Vörös reached out suddenly with his hand. His fingers closed over something, and when they opened again Kicsi could see the red ball caught within his palm. The other balls in the circle closed in to fill the gap.

He strode into the mists. Light from the ball fell upon the dead, turning them the color of blood, giving them the look of life, of health. One of the dead laughed, a high, awful sound, and the illusion of life was broken.

“Here,” Vörös said to the rabbi, giving him the red ball. “Take this. Quickly.” The rabbi took it gratefully, saying nothing. The light dimmed for a moment, then shone out again.

Vörös turned to the dead. “You,” he said. “Stand back. You will stand back.”

The terrible laughter came again. Vörös turned quickly toward the sound. A young woman with an upraised sword came toward him. She had a gaping wound in her side. “Stand back,” said Vörös. “Do you think your ghostly sword can touch me? Stand back. You shall not harm him or me.”

The woman came forward. Her sword cut through the air in front of her, and the dead moved from her path.

“I know you,” said Vörös with amazement. “I fought with you against the same oppressor, many, many years ago. I understand your pain. I feel your death blow. I can help you sleep again. Listen to me, Shoshana.”

Vörös began to sing, a slow, soothing melody. The woman dropped the point of her sword. She sank toward the ground.

From another part of the mist the archer moved suddenly, stringing his bow. “Vörös!” the rabbi called. “Look out!”

Vörös said three sharp words and the string of the bow snapped, wrapping around the archer's fingers. He cried out in pain and fell back.

More of the dead were moving now, coming toward Vörös in groups of three and four. “I cannot hold them all,” said Vörös. “I need your help.”

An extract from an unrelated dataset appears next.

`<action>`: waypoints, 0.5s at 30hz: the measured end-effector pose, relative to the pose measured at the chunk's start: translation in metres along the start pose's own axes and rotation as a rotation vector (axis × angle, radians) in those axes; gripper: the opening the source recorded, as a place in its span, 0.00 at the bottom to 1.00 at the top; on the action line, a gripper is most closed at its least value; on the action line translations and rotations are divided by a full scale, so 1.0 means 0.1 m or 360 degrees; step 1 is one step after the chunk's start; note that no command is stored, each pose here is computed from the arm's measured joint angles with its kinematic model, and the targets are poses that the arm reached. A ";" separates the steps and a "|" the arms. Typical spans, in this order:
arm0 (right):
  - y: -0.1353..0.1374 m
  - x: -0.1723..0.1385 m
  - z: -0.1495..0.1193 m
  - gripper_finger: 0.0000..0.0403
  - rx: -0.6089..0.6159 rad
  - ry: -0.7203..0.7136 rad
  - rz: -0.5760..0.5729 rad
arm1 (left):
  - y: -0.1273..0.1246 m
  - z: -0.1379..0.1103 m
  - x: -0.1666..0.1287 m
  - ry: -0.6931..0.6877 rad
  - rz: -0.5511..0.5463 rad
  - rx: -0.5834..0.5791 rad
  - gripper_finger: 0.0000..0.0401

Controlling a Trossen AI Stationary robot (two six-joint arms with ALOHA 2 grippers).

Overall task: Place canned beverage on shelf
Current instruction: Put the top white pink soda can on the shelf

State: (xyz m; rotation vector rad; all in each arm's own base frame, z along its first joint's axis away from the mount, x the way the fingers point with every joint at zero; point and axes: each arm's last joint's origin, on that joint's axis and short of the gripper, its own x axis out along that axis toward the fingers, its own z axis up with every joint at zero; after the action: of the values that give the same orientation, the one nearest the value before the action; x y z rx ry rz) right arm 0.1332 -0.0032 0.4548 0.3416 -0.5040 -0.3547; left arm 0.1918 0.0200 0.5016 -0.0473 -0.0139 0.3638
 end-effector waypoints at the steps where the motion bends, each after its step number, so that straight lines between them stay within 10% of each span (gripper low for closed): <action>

“My help?” said the rabbi. “I have no help to give. My powers are gone. You told me that.”

“Don't be a fool,” said Vörös. “You should not believe what a man says when he is fighting for his life.”

The rabbi laughed. “I can give you their names, at least,” he said. “Perhaps we can hold them together.”

“We can,” said Vörös. “We will have to.”

The dead surrounded them. Kicsi could see a shape wearing a golden crown and a long cloak full of holes. The woman with no head was there, as was the skeleton with the jewels on his fingers. They fell upon Vörös and the rabbi like waves upon tall rocks and retreated, fell and retreated, as one by one Vörös or the rabbi sent them back to their uneasy sleep. Sometimes Kicsi could see only a white swirling mist, with red light staining the center like blood. Sometimes she could see the two magicians standing clear of the mist, resting for a moment until the dead closed over them again.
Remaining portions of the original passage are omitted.